Reloj de Arena Inferior: Caderas Llenas, Cintura Definida
The bottom hourglass body type features fuller hips that are noticeably wider than the bust — by about 2.5 cm (1 inch) or more — while still maintaining that classic hourglass defined waist. This creates a gorgeous pear-meets-hourglass silhouette that's curvaceous and strong. Bottom hourglass figures are often described as having a 'shelf hip' appearance, where the hip curve is prominent and beautiful. Understanding your bottom hourglass shape is key to dressing and training in a way that celebrates your proportions.
Cómo identificar reloj de arena inferior
Cadera mayor que busto por 2.5+ cm, cintura aún significativamente menor que ambos.
Bottom Hourglass Body Type Facts
- Bottom hourglass is a subset of the hourglass family, with about 3-5% of women having this specific shape.
- This body type combines the best of both worlds: the curves of a pear shape with the definition of an hourglass waist.
- Bottom hourglass figures tend to carry strength well in the lower body, often excelling in activities like dance, cycling, and lower-body strength sports.
- Famous bottom hourglass celebrities include Beyoncé, Shakira, Jennifer Lopez, and Kim Kardashian.
Cómo se define
- Note: This is a measurement-based heuristic (not a diagnosis). Results can vary with measurement technique.
- Hourglass proportions, but more hip volume than bust/shoulders.
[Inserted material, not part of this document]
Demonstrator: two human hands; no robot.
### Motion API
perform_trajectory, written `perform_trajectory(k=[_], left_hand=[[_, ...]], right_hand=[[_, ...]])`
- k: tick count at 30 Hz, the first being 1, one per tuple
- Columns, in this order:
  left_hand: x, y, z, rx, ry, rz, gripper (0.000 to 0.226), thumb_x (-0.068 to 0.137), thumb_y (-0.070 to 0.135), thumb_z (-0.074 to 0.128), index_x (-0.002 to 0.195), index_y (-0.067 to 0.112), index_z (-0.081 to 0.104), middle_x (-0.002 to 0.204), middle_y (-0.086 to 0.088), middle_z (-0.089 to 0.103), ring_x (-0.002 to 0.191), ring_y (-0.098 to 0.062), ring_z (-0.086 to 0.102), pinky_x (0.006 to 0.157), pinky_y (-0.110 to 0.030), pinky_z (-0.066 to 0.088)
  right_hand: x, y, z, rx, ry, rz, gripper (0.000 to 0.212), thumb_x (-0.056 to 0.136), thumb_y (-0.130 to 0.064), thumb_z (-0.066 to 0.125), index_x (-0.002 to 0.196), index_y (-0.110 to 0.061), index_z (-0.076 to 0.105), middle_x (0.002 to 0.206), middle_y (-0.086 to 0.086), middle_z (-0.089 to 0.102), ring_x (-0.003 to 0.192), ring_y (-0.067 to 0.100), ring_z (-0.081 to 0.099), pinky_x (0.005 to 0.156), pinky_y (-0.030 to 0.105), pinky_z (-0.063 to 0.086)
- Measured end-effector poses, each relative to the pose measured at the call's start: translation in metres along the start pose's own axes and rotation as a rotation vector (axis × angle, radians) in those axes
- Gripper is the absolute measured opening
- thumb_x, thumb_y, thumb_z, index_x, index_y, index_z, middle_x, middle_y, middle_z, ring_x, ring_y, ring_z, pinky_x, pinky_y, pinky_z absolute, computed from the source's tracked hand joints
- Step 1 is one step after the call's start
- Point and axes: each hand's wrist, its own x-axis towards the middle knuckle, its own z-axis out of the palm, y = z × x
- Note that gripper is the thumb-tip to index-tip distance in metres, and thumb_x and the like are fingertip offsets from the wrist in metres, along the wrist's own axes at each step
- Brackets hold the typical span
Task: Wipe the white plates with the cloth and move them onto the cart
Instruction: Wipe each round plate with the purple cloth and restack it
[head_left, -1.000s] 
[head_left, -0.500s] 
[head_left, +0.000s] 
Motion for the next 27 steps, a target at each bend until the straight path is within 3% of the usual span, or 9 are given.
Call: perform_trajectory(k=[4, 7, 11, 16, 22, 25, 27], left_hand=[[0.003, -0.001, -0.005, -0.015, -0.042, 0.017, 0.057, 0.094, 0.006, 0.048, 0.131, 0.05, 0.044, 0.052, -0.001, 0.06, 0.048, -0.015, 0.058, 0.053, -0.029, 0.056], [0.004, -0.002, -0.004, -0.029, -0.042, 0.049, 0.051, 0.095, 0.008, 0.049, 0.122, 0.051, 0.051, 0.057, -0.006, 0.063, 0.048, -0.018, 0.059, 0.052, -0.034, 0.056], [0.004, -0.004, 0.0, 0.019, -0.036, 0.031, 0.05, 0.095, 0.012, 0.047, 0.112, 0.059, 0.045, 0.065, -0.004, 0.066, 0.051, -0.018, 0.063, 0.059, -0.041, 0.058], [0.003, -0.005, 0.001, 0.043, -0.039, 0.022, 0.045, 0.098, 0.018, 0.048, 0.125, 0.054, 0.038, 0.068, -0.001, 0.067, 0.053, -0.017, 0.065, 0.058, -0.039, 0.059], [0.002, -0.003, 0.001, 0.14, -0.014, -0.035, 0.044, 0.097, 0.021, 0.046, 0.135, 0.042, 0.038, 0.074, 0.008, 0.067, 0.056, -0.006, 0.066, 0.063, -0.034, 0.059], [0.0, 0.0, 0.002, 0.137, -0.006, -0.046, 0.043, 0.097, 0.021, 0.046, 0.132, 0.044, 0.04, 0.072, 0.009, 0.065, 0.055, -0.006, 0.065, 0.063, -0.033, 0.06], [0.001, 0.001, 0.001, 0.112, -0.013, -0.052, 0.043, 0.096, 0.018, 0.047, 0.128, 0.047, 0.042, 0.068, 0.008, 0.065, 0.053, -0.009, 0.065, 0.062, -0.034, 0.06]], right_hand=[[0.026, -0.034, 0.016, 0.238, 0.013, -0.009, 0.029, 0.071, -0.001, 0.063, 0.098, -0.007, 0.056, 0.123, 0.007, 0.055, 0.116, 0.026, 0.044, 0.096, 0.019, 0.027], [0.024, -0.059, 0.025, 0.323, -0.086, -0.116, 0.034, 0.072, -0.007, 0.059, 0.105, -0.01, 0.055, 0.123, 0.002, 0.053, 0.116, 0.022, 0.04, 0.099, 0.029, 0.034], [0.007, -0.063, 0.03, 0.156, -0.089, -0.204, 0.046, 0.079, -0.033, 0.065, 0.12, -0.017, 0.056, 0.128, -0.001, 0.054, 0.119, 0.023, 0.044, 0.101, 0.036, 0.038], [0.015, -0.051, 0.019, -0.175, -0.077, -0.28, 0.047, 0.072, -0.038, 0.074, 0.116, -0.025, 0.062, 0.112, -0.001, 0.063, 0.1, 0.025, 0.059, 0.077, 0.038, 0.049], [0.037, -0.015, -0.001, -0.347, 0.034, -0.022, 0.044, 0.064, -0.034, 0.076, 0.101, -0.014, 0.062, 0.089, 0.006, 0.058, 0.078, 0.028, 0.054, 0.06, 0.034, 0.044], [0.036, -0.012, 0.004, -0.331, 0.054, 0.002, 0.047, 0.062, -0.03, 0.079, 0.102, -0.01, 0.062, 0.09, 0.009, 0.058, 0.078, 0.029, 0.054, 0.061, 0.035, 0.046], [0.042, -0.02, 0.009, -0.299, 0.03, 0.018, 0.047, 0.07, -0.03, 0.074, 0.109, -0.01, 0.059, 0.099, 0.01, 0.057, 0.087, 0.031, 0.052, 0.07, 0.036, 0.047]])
Bottom Hourglass Style Inspiration
Beyoncé and Jennifer Lopez are iconic examples of the bottom hourglass body type. Their style strategy emphasizes the waist while celebrating fuller hips. Mid-rise and high-rise trousers with gentle taper are ideal. Peplum tops, wrap styles, and cinched knitwear highlight the waist. Structured shoulder details — like puff sleeves or shoulder pads — lift the upper frame for perfect balance.
Enfoque de estilo
- Elige pantalones de tiro medio con ligera conicidad para destacar la cintura.
- Los tejidos de punto ajustados o vestidos enfatizan curvas sin volumen.
- Los detalles estructurados en hombros elevan la parte superior para equilibrar.
Guía de entrenamiento
- Construye fuerza en la parte superior de la espalda y hombros dos veces por semana para simetría.
- Combina pilates o barre con movimientos de potencia de parte inferior.
- Mantén sesiones de movilidad de cadera para rango cómodo.
Notas de bienestar
- Alterna estar sentado y de pie para aliviar carga en la zona lumbar.
- Hidrátate después de días de pierna para apoyar el flujo linfático.
- Usa estiramientos o pistolas de masaje en glúteos/cuádriceps para recuperación.
Bottom Hourglass Body Type FAQ
What's the difference between bottom hourglass and pear/triangle?
Both have wider hips, but the bottom hourglass has a significantly defined waist (25%+ reduction), while a pear/triangle has a less dramatic waist-to-hip ratio. The waist definition is what separates them.
What jeans work best for bottom hourglass?
Look for mid-rise or high-rise styles with stretch. Curvy-fit jeans (designed for a smaller waist relative to hips) are ideal. Bootcut and slight-flare styles elongate the leg. Avoid low-rise cuts that can gap at the waist.
What's the best workout for a bottom hourglass?
Build upper body strength (shoulders, back) 2-3 times weekly to balance proportions. Include core stability work and hip mobility sessions. Low-impact cardio like cycling or swimming supports your natural strengths without over-stressing joints.